WHAT TO DO.
From the line that holds "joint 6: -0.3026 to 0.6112" to the last line of the data, copy everything exactly; leave out all the rest.

DATA BLOCK.
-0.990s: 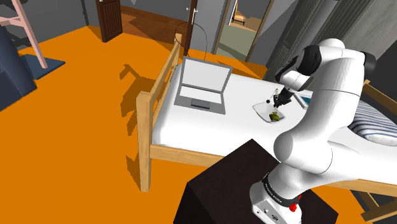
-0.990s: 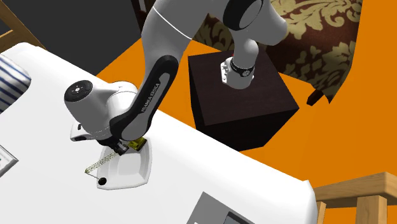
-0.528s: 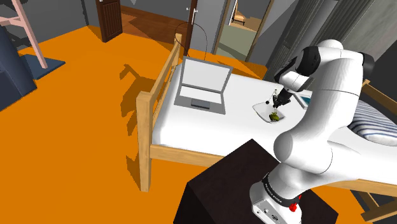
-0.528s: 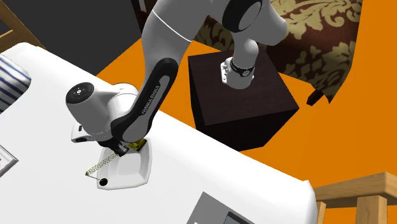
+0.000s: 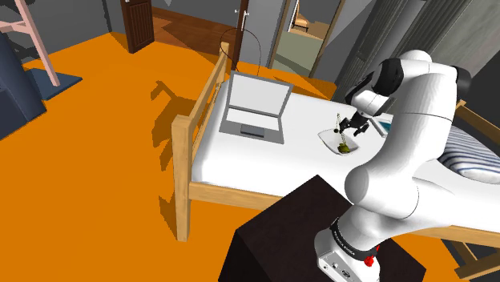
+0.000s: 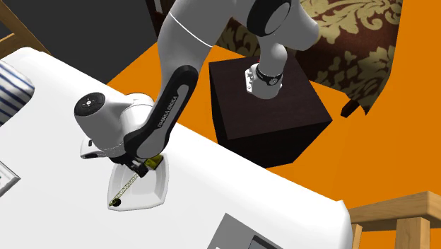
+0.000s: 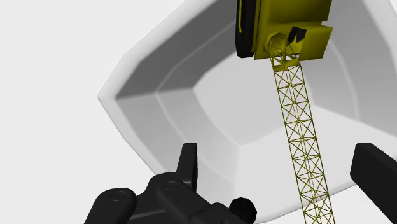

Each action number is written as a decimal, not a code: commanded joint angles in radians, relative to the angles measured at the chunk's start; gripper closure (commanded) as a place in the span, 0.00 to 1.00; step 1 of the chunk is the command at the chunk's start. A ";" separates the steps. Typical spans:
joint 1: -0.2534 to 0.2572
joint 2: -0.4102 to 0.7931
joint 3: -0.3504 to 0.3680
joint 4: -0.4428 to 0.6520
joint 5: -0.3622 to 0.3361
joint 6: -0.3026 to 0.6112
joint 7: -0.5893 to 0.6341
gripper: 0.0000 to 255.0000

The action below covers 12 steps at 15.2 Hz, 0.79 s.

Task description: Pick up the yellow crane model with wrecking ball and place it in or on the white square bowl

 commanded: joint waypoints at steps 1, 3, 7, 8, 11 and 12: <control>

EXERCISE SOLUTION.
joint 6: -0.3026 to 0.6112
joint 7: -0.5893 to 0.6341
gripper: 0.0000 to 255.0000

The action below covers 12 steps at 15.2 Hz, 0.79 s.

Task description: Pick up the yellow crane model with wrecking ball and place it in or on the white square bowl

 commanded: joint waypoints at steps 1, 3, 7, 8, 11 and 12: <control>

The answer is complete, and the exercise is done.